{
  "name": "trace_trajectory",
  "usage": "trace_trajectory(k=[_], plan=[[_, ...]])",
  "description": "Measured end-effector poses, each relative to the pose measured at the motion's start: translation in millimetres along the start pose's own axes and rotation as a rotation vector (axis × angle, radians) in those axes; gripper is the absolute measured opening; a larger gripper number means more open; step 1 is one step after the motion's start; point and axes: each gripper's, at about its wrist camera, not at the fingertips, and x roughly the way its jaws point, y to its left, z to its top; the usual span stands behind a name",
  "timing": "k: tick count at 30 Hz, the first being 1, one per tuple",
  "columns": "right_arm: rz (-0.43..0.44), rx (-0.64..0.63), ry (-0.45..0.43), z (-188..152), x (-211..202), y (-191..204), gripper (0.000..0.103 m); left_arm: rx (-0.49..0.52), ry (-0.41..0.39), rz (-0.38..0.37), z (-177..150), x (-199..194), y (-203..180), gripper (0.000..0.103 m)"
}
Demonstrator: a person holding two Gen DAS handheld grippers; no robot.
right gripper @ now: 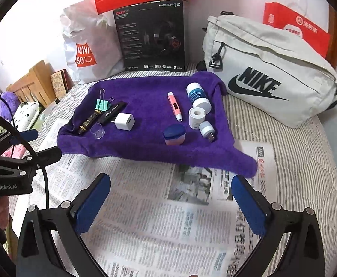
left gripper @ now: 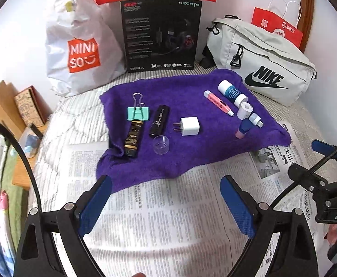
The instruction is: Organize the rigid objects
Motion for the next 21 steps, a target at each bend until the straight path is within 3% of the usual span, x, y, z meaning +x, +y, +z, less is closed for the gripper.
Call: trace_trajectory(k=[15,21], plan=[[-0.098,0.055,0.022,-27.2,-30.0,-7.2,0.103,-0.074,-0.006,0.027,-27.6,-16.0,10.1,0.095],[-0.123,0.068,0.021,-31.8,-35.8,-11.3,0.103,-0.053,0.002,0.033,-30.8,-16.6,2.7,0.095]])
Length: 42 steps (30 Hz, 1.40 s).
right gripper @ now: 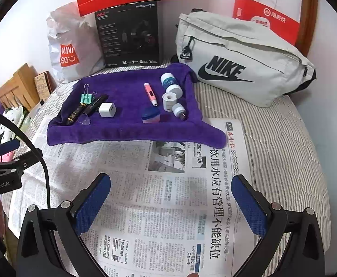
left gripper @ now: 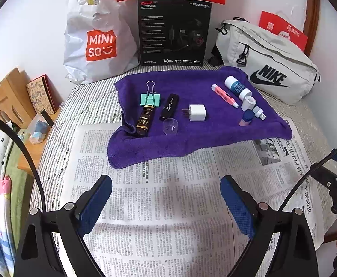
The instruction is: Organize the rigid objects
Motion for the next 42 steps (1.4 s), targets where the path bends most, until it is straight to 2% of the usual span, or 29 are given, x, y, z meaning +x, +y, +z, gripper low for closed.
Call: trace_trajectory(k=[42], plan=[[-0.017,-0.012,-0.035,-3.7,-25.9,2.1,0.103,0.049,-0.007,0.025,-4.4,-19.3,-16.0,0.095]])
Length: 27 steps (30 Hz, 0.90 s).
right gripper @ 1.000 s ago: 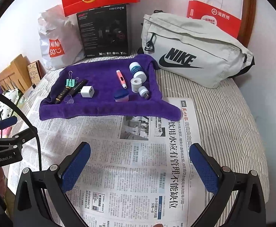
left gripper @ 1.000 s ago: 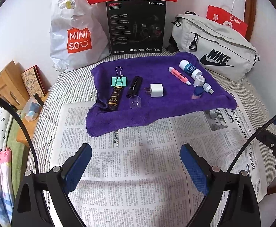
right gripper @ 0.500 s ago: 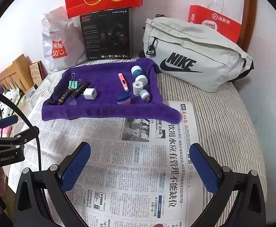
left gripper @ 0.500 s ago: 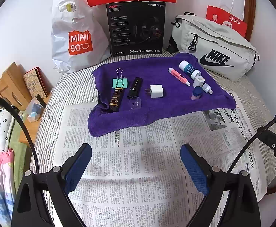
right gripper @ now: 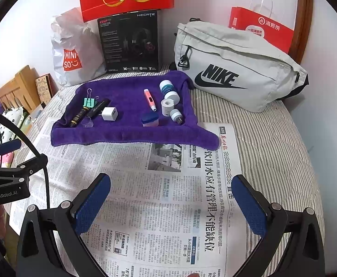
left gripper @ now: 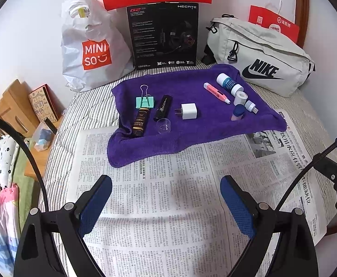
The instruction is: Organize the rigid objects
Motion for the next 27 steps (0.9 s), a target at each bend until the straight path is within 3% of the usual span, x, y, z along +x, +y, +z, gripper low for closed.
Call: trace_trajectory(k=[7,27], plan=[[-0.002,-0.005,0.0,-0.9,0.5,1.3,0.103,-0.012,-0.011,-0.038,0.5,-5.1,1.9,0.095],[-0.008,-0.011,0.005,-1.4,0.6,2.6,0.103,-0.003,-0.007,-0.037,-0.3,-5.9,0.0,0.095]])
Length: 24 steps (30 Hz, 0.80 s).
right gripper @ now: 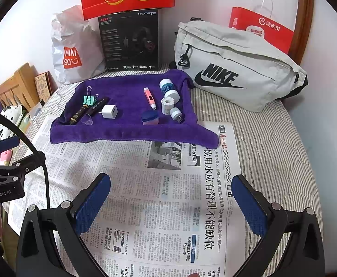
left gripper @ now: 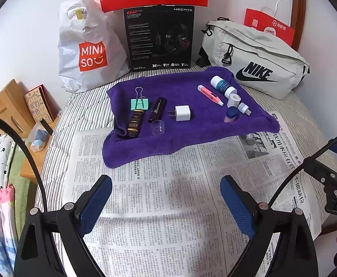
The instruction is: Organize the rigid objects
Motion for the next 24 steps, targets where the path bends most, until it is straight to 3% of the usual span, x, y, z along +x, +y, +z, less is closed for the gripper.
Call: trace_trajectory(k=[24], plan=[[-0.005,0.0,0.003,-0.9,-1.3,-0.4,0.103,-0.001,0.0,-0.005,-0.4,-0.3,-1.3,0.095]])
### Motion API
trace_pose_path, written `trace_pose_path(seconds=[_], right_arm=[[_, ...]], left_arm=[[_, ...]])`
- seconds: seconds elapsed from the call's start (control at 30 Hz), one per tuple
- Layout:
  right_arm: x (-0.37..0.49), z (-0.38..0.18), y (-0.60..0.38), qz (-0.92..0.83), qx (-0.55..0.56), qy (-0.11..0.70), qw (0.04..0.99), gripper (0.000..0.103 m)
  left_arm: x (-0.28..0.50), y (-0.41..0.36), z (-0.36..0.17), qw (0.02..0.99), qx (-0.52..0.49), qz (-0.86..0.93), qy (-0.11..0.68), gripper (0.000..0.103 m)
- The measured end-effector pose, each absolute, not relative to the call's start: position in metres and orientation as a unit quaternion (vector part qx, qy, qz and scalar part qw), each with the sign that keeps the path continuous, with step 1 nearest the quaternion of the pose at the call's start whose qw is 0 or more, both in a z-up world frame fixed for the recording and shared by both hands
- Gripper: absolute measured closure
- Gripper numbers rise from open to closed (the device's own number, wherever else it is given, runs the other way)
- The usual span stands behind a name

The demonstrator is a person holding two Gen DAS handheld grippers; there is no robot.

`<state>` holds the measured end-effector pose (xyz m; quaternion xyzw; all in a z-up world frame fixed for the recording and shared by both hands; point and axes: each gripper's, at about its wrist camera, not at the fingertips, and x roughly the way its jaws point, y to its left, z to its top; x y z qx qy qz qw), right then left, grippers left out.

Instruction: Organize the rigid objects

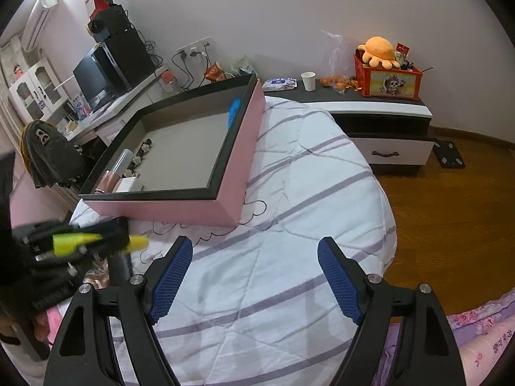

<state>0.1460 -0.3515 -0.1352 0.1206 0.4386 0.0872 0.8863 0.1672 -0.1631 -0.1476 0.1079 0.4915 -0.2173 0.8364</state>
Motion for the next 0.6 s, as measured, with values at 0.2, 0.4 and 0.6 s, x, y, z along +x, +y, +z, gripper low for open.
trace_pose_path(seconds=[0.2,0.4,0.6], right_arm=[[0.143,-0.146,-0.351,0.086,0.119,0.454,0.879,0.021],[0.141,-0.149,-0.349,0.090,0.117,0.459,0.876,0.021],[0.139,-0.147,-0.349,0.093,0.115,0.459,0.876,0.021]], left_arm=[[0.160,-0.170,-0.176,0.822,0.120,-0.203,0.518,0.084],[0.154,-0.171,-0.175,0.822,0.136,-0.194,0.518,0.081],[0.142,-0.171,-0.169,0.817,0.147,-0.207,0.518,0.081]])
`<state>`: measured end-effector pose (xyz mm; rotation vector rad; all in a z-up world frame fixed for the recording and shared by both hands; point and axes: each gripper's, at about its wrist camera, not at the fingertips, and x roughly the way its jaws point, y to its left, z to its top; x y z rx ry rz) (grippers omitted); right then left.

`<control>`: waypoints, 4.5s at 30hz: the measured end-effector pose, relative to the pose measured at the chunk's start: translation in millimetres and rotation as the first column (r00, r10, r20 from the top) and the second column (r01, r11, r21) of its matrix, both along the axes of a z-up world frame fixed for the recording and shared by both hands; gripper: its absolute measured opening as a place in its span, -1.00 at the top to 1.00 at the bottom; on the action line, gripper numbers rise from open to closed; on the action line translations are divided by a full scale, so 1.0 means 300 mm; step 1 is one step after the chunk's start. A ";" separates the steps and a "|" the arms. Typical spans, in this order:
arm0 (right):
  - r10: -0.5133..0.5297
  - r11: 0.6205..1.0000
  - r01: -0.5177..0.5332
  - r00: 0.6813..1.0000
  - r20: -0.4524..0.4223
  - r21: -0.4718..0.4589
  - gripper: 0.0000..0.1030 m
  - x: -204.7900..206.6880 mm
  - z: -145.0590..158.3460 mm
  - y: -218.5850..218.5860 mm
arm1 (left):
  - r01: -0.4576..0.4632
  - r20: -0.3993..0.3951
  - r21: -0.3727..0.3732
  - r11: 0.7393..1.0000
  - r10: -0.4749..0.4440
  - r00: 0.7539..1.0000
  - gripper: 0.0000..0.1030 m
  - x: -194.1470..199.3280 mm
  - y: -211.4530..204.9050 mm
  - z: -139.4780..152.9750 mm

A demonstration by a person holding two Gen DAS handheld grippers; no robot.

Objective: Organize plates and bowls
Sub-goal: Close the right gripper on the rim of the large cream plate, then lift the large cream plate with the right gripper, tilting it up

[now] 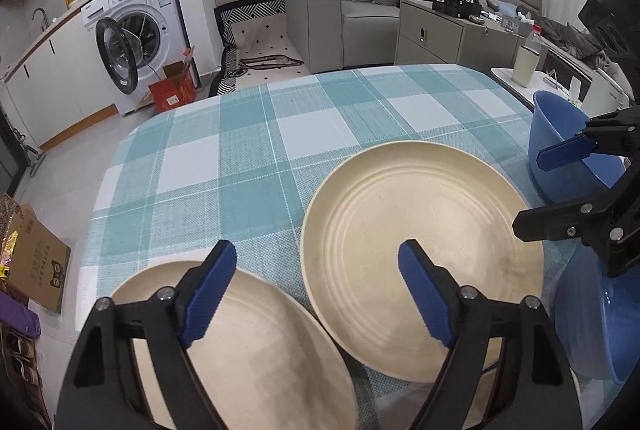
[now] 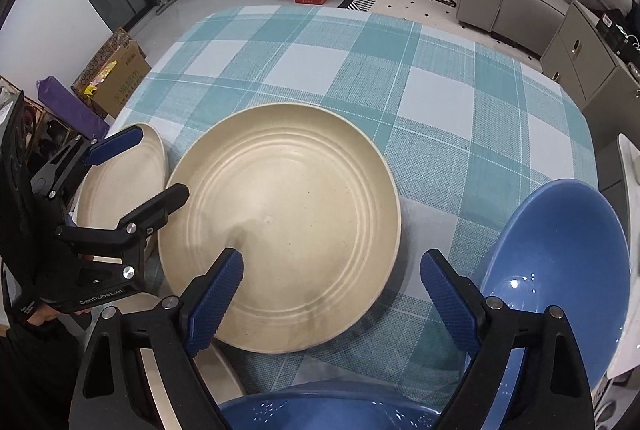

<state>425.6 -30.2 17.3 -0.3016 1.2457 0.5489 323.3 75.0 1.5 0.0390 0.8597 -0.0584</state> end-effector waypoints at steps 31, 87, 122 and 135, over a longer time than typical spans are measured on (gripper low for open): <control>0.044 0.979 -0.046 0.999 -0.017 -0.197 -0.58 -0.013 -0.109 0.105 | 0.049 -0.102 -0.002 0.999 -0.049 0.994 0.13 0.036 -0.027 -0.082; -0.009 0.972 -0.012 0.996 -0.085 -0.234 -0.53 0.126 -0.165 0.210 | 0.000 -0.111 0.011 1.000 0.001 0.994 0.19 0.013 0.022 -0.085; 0.026 0.963 -0.035 0.999 -0.036 -0.266 0.37 0.016 -0.156 0.109 | -0.047 -0.116 0.008 0.999 0.048 0.992 0.22 -0.006 0.037 -0.069; 0.023 0.980 -0.013 0.999 0.045 -0.200 0.38 0.011 -0.038 0.095 | -0.072 -0.055 -0.009 0.997 0.072 0.996 0.22 -0.039 0.056 0.005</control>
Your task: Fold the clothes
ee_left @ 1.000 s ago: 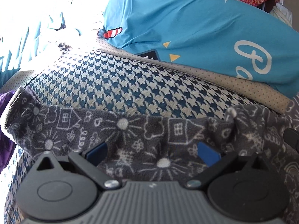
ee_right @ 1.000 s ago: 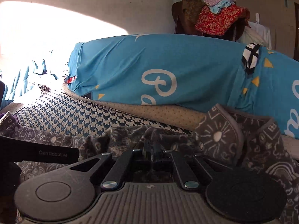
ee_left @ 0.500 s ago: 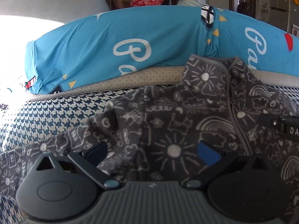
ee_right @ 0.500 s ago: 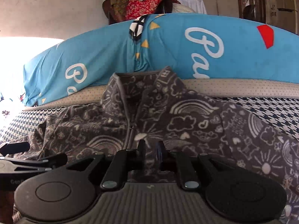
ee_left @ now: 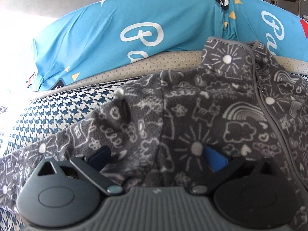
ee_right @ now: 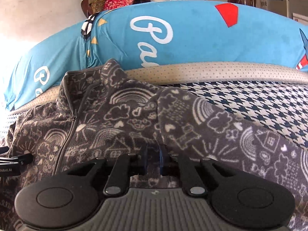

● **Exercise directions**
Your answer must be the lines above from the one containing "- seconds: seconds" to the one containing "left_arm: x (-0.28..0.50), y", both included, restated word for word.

● **Solution to this task**
- seconds: seconds elapsed from the call's start (control at 30 Hz), one per tuple
- Layout:
  right_arm: x (-0.37..0.49), z (-0.38..0.18), y (-0.60..0.38), qz (-0.92..0.83), qx (-0.55..0.56), qy (-0.11..0.70), qw (0.04..0.99), gripper (0.000..0.103 m)
  left_arm: x (-0.28..0.50), y (-0.41..0.36), z (-0.36..0.17), qw (0.02..0.99), qx (-0.52..0.49), qz (-0.86..0.93), qy (-0.11..0.68), gripper (0.000..0.103 m)

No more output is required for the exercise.